Akash Section H
Great choice of subject matter, Matt! “Open innovation in government security” sounds like a great title to a dystopian novel, but if done correctly, the program could potentially be quite helpful. A few thoughts on your questions:
1. My primary concern with the incentives is that citizens are most likely to report their neighbors out of fear, which could lead to politicians ushering in the next wave of McCarthyism. By the same token, the government might be able to improve screening and reach a point where most of the red flags are legitimate.
2. Another application of crowdsourcing could be infrastructure improvement. Governments would have an easier time addressing public needs if they understood where to fix roads or add a new stoplight.
Terrific read! Bioprinting makes even the most difficult 3D printing techniques look like a cake walk, but you’ve correctly pointed out that they will be invaluable to the pharmaceutical field. A few thoughts on your questions:
1. Adding “bio” in front of any word automatically increases its complexity, and the question of bio-inequality (coining a new term here) is no different. We see many of the same issues with drug companies today, but the right mix of government and the free market can make medicine more affordable for the masses. When printable organs become a reality, I imagine that price will become a hotly contested issue.
2. The possibility of new organs is especially exciting! Ideally, bioprinting companies would be able to remedy congenital defects.

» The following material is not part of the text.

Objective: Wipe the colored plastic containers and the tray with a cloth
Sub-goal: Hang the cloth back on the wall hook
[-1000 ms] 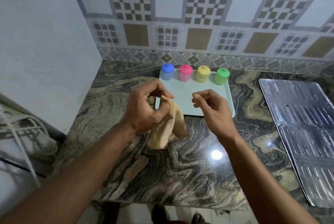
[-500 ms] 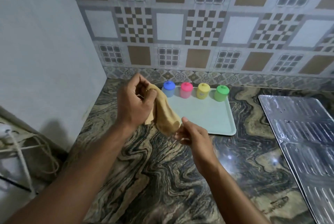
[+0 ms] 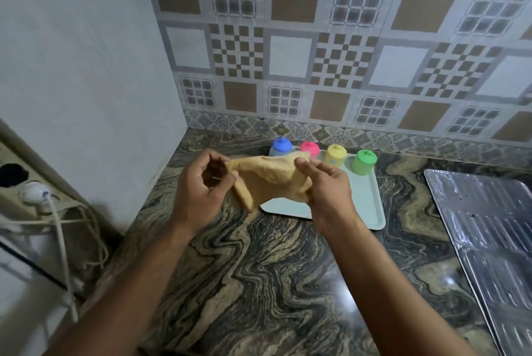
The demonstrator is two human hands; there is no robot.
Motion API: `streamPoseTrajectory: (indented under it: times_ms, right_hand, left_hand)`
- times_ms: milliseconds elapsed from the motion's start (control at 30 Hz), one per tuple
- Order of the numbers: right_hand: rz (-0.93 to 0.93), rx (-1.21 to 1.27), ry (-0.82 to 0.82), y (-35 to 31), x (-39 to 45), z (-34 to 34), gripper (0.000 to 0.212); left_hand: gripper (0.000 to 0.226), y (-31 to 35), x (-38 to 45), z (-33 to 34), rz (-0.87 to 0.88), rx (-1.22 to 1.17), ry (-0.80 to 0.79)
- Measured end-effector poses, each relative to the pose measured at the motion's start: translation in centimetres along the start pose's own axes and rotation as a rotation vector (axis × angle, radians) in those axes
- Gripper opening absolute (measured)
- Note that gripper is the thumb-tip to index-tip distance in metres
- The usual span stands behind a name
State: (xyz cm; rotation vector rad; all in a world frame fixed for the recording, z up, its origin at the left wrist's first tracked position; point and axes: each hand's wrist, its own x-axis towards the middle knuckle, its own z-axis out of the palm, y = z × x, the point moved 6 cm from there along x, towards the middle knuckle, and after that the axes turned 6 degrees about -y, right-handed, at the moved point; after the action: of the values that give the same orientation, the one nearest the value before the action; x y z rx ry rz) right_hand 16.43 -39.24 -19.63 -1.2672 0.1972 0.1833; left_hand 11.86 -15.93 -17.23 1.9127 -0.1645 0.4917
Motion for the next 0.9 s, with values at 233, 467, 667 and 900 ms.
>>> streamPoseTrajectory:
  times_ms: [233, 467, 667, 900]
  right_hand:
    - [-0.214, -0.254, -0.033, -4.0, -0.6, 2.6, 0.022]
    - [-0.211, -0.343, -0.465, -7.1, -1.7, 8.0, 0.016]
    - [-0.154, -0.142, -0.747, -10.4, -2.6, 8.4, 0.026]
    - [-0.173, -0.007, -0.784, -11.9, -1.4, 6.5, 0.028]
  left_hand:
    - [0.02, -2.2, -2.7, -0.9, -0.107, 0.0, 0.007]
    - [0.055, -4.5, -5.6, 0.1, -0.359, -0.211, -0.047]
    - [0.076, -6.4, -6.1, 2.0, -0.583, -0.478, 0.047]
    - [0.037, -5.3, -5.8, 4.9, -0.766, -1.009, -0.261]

Great work, Ian! Given that I’ve never worked in public markets, I found your article to be particularly helpful. A couple of thoughts on your question:
Seeing that Neighborly works closely with public municipalities, I think open innovation would be highly beneficial. The threat of competition is a powerful deterrent in most cases, but with Neighborly, I would expect competing organizations to cooperate in pursuit of public good. In fact, I’m a bit surprised that Neighborly hasn’t engaged more organizations in their innovation process. Perhaps their investor relations preclude certain partnerships with other organizations.
Awesome work! I’ve often thought about the possibility of robots beating humans at creating music. Even though it’s tempting to claim that humans will always understand other humans better, the evolution of music recommendation engines suggests otherwise.
1. Machine learning has certainly curated some spot-on playlists, but as with most trends, people will probably tire of the perfect playlist and want more variety. On the other hand, DJ’s may want to pick up an instrument or two, given that algorithms are beating them at their own game.
2. Most companies seem to avoid the issue of data privacy through anonymity, but one might find that musical tastes are highly correlated with geography, culture, and other unique identifiers. Spotify will probably find itself defending its data practices periodically as they scale.
Awesome topic, Dan! My capstone project in undergrad involved 3D printing for petrochemical processes, and I remember thinking about the structural of 3D printed objects. A few thoughts:
1. The 3D printed approach is certainly more precise than the current spray method for applying concrete. My concern is that a 3D printed wall could fail after a few layers start moving horizontally due to uneven stresses, similar to a slipped disc in the human spine. However, I think Winsun could account for non-uniform stress when designing the CAD model and build the layers accordingly.
2. Winsun should stay small for now and tackle residential buildings. After completing several projects and earning the trust of structural engineers and designers, Winsun could consider taking on larger buildings of greater complexity.
Great read, Andrew! I remember building a “wind turbine” out of household materials through an outreach program at work–design is no joke. A couple of thoughts on your questions:
1. Climate change is an interesting intersection of first-principles models and statistics. Even though scientists understand the underlying physics of weather, the outcomes are quite sensitive to initial conditions in models, simulations, etc. Data science is immensely helpful in refining current weather models, but I think the one weakness is the difficulty of including long-term macro trends, such as global warming and El Nino/La Nina. For other projects in the public sector, machine learning could supplement years of similar fundamental research to provide an extra layer of refinement.
2. I’m actually quite confident in the integrity of data from electricity suppliers. Given that electricity consumption is critical for utility pricing, I would expect many stakeholders to be keeping a close eye. If there were any cheating or wrongdoing in the consumption data, investors would be calling up their lawyers within the hour!